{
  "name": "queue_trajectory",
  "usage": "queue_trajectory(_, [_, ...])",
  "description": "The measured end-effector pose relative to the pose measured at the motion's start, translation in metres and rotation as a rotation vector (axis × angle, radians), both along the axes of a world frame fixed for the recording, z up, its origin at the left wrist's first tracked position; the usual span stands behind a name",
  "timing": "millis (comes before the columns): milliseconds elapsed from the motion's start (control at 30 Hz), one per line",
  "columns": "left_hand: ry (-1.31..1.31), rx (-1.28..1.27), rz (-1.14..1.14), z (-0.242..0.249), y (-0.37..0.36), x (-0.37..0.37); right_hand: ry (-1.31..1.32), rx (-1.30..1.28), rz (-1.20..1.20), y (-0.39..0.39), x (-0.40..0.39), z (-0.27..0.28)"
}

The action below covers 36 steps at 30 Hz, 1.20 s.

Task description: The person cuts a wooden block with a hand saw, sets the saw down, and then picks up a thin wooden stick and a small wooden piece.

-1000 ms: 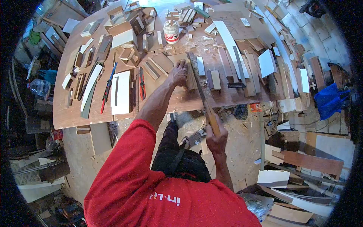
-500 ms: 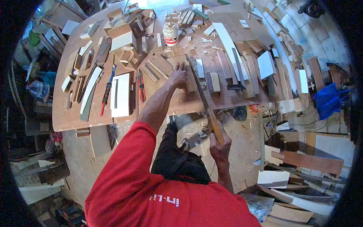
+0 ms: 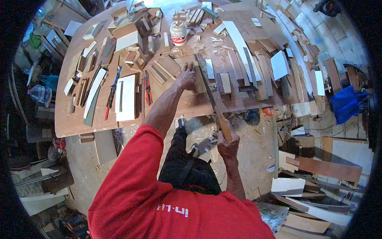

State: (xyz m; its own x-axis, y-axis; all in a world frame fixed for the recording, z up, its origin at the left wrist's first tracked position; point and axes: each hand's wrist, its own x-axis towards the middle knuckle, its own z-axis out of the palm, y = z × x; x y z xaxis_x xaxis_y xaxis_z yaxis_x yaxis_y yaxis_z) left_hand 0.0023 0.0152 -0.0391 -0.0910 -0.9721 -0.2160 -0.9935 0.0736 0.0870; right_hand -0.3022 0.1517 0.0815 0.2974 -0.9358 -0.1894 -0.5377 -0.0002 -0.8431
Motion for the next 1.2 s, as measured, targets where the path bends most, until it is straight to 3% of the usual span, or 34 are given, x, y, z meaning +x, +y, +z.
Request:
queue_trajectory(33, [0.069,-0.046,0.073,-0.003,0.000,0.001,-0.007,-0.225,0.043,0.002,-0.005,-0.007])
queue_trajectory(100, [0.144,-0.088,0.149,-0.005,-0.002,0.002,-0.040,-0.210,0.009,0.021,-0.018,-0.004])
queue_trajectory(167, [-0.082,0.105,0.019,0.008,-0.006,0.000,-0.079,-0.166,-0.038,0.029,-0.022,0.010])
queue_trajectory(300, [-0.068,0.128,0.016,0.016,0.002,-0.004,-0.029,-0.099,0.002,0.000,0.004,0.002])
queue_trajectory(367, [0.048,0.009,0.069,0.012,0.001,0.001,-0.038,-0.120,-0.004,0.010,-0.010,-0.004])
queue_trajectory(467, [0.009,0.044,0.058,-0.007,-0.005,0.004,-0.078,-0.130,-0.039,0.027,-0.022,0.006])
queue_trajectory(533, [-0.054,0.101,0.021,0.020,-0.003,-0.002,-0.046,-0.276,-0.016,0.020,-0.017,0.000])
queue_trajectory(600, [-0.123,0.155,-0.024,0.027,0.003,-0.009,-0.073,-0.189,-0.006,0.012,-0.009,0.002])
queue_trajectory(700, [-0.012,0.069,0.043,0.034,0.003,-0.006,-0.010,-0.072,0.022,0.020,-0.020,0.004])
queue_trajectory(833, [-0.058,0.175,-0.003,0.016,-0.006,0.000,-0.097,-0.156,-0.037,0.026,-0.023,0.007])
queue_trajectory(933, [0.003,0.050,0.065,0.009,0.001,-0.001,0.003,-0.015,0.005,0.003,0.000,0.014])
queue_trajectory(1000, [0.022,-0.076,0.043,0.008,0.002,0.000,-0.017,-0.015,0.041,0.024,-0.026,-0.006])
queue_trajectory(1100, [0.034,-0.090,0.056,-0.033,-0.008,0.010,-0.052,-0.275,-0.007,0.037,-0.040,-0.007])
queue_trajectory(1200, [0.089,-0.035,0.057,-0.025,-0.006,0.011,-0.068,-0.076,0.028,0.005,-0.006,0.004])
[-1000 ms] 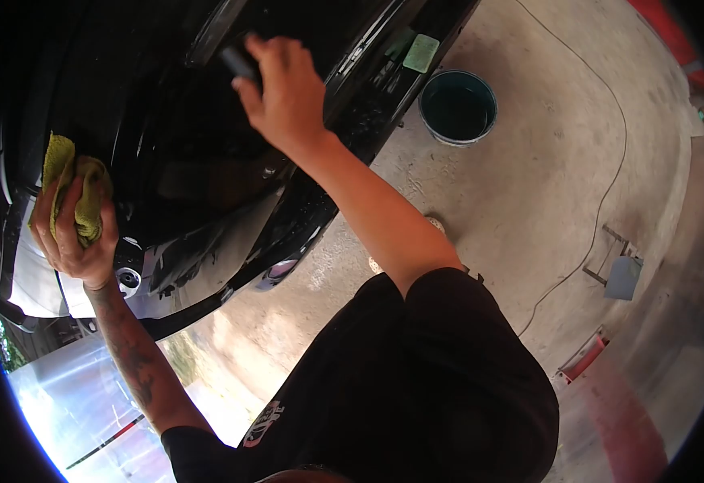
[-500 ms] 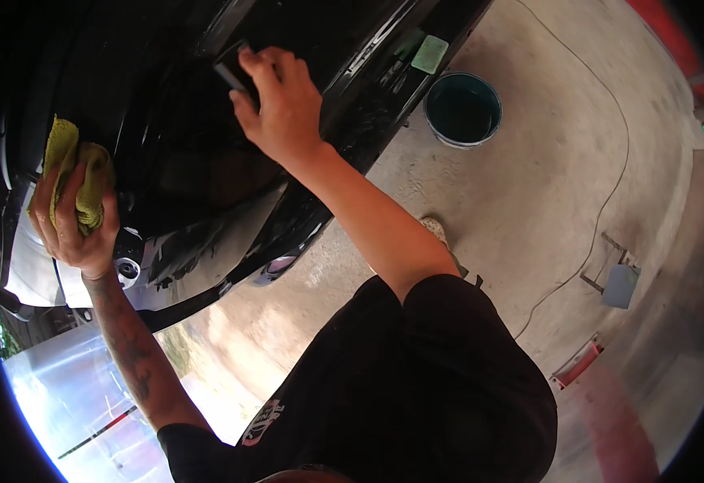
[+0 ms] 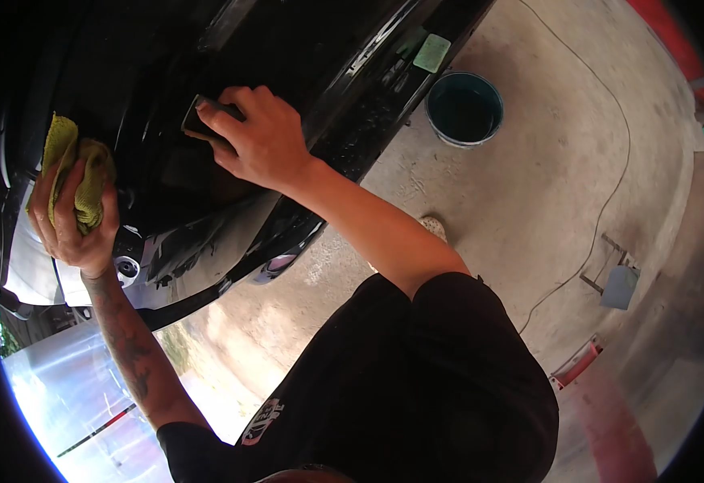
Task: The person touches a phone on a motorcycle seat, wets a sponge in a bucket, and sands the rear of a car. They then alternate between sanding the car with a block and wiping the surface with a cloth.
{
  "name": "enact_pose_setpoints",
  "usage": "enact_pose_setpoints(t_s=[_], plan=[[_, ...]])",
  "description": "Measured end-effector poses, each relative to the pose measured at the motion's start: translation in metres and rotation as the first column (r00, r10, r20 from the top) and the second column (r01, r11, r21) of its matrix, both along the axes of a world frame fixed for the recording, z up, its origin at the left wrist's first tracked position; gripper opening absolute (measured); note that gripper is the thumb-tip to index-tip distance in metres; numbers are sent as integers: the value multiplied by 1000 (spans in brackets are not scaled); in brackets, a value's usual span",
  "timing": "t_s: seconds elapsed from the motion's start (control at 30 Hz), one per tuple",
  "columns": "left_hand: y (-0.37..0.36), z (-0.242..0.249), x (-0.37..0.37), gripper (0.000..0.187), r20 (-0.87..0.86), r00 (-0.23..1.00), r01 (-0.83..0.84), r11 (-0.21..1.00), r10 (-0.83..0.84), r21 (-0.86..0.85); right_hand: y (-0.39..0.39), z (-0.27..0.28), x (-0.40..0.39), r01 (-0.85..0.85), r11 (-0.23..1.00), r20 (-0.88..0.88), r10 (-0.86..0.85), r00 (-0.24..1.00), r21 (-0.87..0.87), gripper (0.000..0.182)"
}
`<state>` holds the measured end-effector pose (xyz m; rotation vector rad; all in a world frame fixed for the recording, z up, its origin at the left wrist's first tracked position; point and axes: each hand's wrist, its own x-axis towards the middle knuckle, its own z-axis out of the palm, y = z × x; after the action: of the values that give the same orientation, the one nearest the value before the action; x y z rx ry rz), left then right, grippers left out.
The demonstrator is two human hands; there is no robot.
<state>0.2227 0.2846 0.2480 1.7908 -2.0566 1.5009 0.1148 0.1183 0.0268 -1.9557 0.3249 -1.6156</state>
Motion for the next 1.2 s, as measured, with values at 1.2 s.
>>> enact_pose_setpoints(t_s=[1.2], plan=[[-4,2,-9,38,-41,999,12,1000,-13,-16,-72,2,-15,110,925,42,-134,990,364,52]])
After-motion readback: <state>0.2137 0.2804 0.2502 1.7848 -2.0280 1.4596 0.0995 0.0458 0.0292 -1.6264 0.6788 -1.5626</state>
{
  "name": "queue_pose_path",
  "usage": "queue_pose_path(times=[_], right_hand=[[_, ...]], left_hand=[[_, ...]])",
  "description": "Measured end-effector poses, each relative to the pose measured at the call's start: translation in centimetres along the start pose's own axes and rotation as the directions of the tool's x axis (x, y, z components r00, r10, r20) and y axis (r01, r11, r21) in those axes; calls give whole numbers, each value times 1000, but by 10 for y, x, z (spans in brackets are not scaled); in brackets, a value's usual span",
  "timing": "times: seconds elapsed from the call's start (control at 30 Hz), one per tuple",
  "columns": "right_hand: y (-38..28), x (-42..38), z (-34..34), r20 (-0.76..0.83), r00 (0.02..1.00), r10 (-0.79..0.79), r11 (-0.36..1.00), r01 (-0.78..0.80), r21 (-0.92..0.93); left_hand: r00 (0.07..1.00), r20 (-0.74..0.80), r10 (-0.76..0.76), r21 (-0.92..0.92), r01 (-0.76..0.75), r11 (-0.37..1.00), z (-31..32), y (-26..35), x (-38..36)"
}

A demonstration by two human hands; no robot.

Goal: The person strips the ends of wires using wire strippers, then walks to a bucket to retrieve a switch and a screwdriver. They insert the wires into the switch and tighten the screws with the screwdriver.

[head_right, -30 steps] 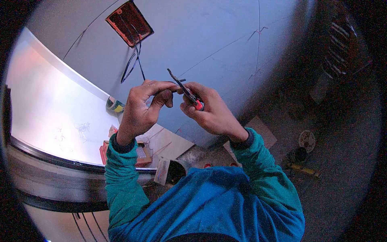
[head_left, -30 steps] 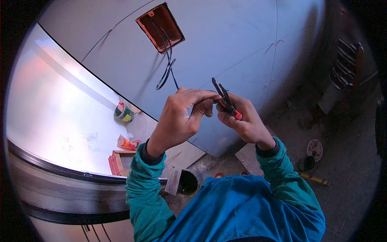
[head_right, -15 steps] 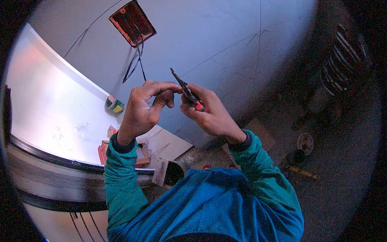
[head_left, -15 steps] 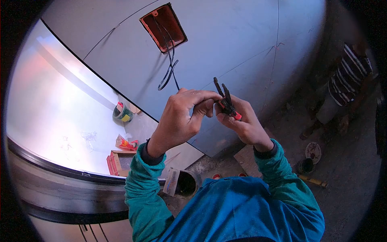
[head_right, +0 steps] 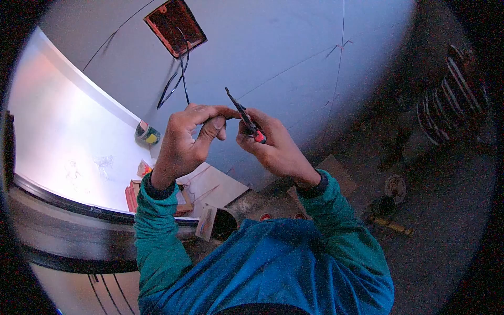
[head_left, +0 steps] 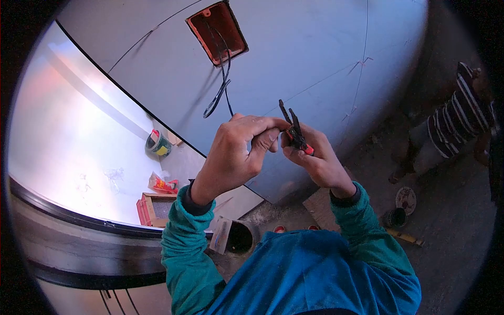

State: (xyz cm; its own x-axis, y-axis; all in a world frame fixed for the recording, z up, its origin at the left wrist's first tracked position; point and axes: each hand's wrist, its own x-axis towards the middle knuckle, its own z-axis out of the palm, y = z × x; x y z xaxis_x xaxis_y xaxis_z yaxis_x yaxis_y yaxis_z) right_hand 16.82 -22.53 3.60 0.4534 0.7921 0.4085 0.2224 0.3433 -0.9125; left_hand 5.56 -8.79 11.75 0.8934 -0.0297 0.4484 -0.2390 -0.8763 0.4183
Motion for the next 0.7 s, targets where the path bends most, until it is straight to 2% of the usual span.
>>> queue_pose_path(times=[0.07,0.17,0.27,0.37,0.7], right_hand=[[-5,-1,0,34,997,66,996,-68,55],[-1,-1,3,33,998,44,996,-47,82],[3,1,1,42,999,0,998,-3,69],[-5,1,-1,44,998,38,999,-38,8],[-1,1,1,23,1000,11,1000,-11,9]], left_hand=[[1000,-8,13,6,-13,1000,1,0,0],[999,-37,32,-6,-32,999,3,-3,-1],[999,-43,24,-21,-24,999,2,-3,0],[1000,-12,7,8,-7,1000,0,-2,0],[1000,-11,15,-9,-15,1000,-1,-3,-1]])
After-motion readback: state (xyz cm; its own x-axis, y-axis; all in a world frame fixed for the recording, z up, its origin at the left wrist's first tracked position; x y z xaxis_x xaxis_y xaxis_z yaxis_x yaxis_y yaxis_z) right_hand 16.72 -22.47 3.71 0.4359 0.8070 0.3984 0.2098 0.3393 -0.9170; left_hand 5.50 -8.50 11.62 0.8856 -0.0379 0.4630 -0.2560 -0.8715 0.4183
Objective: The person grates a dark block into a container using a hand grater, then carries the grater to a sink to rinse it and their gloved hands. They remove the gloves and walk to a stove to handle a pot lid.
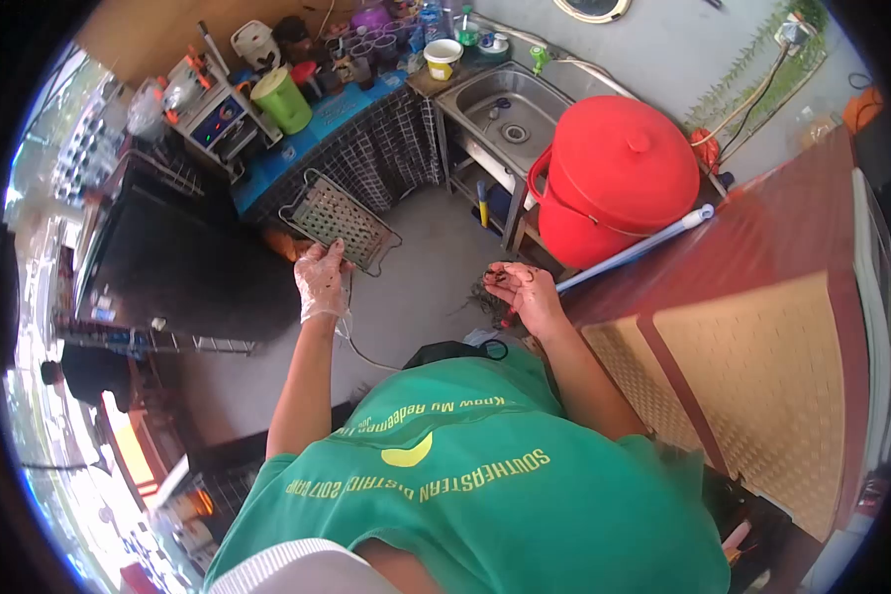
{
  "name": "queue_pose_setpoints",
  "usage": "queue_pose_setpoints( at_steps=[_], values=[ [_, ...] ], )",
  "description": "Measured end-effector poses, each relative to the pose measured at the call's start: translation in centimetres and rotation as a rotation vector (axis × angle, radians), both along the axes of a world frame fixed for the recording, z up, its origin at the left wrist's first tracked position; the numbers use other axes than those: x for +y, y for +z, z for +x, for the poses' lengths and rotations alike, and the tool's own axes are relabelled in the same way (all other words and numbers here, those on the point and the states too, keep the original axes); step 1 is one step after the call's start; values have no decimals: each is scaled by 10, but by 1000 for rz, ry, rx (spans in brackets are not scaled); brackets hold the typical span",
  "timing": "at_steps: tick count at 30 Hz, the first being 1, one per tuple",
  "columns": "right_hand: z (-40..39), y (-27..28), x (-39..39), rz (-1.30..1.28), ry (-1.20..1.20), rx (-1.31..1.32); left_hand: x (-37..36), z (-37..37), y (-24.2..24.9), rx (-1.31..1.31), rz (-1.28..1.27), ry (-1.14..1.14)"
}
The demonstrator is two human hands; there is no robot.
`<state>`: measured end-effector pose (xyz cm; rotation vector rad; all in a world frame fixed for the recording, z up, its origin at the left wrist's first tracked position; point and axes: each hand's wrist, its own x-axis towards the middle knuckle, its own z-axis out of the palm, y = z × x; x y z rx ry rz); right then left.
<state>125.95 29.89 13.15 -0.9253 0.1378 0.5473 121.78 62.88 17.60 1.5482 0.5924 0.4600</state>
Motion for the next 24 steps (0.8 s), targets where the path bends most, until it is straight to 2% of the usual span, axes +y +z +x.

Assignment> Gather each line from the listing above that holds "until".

Solution for this task>
Motion for the next 1.2 s, as measured, targets where the path bends most, until it is straight to 3% of the usual span, or 34 are given, x, y, z meaning +x, +y, +z.
Motion for the next 0.7 s, targets where the path bends most, until it is straight to 2% of the usual span.
Motion for the next 24 steps (0.8 s), targets where the path bends most, until it is straight to 2% of the usual span, axes +y +z +x.

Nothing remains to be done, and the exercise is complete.